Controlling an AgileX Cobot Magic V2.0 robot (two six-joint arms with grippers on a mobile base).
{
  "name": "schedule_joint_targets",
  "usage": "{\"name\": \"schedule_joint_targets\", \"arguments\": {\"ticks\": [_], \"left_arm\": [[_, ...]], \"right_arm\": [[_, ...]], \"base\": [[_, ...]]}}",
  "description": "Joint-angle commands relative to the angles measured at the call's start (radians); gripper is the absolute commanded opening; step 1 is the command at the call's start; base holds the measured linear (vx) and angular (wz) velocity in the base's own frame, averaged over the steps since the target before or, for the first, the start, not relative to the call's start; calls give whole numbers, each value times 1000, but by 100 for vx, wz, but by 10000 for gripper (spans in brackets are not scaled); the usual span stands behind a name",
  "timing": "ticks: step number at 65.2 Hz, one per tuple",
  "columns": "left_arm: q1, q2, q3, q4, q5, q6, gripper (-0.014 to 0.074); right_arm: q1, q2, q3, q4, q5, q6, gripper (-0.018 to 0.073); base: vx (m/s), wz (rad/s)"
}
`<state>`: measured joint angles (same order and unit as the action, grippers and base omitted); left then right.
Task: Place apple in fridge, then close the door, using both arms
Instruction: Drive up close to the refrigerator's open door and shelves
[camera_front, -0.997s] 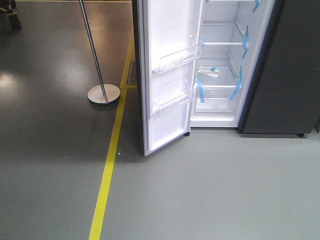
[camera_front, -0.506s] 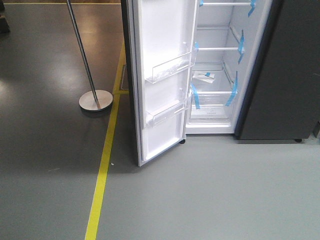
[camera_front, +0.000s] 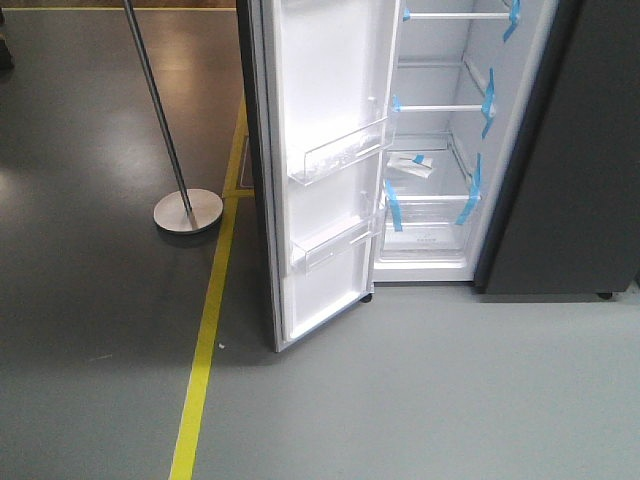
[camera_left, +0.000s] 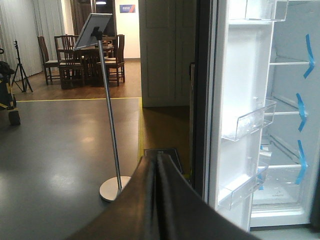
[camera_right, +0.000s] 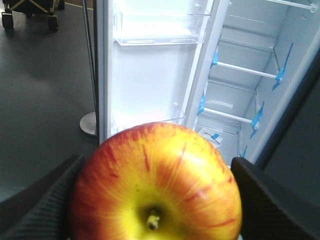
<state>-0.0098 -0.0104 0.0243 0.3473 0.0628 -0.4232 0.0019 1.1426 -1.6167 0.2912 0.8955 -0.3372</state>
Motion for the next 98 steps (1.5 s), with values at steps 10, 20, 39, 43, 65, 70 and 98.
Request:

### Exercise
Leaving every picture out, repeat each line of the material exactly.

### Solved problem
Controlling an AgileX Cobot Magic V2.0 robot (two six-joint arms with grippers on a mobile base).
{
  "name": "schedule_joint_targets",
  "usage": "{\"name\": \"schedule_joint_targets\", \"arguments\": {\"ticks\": [_], \"left_arm\": [[_, ...]], \"right_arm\": [[_, ...]], \"base\": [[_, ...]]}}",
  "description": "Joint-angle commands relative to the angles measured at the call's start (radians); gripper is the absolute commanded opening; step 1 is the command at the call's start; base holds the measured linear (vx) and angular (wz) velocity in the base's own frame, averaged over the steps since the target before or, for the first, the start, not relative to the call's start; calls give whole numbers, each value times 1000, but by 100 for vx, wz, but by 10000 for gripper (spans in brackets are not scaled); the usual span stands behind a name",
  "timing": "ticks: step number at 65.2 Hz, one per tuple",
  "columns": "left_arm: q1, q2, q3, q4, q5, q6, gripper (-0.014 to 0.074); right_arm: q1, q2, q3, q4, q5, q6, gripper (-0.018 to 0.073); base: vx (m/s), wz (rad/s)"
}
`<state>`: measured joint angles (same order and unit as the action, grippers and base omitted); left then right.
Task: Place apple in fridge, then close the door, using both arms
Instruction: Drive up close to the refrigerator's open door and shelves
[camera_front, -0.997s] 
[camera_front, -0.506s] 
[camera_front, +0.000s] 
[camera_left, +0.000s] 
[camera_right, +0.000s] 
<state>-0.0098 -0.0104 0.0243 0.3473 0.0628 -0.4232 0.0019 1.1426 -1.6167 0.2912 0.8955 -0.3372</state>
Motion for the next 98 steps (1.5 s), with values at steps 10, 20, 39, 43, 65, 70 and 98.
Request:

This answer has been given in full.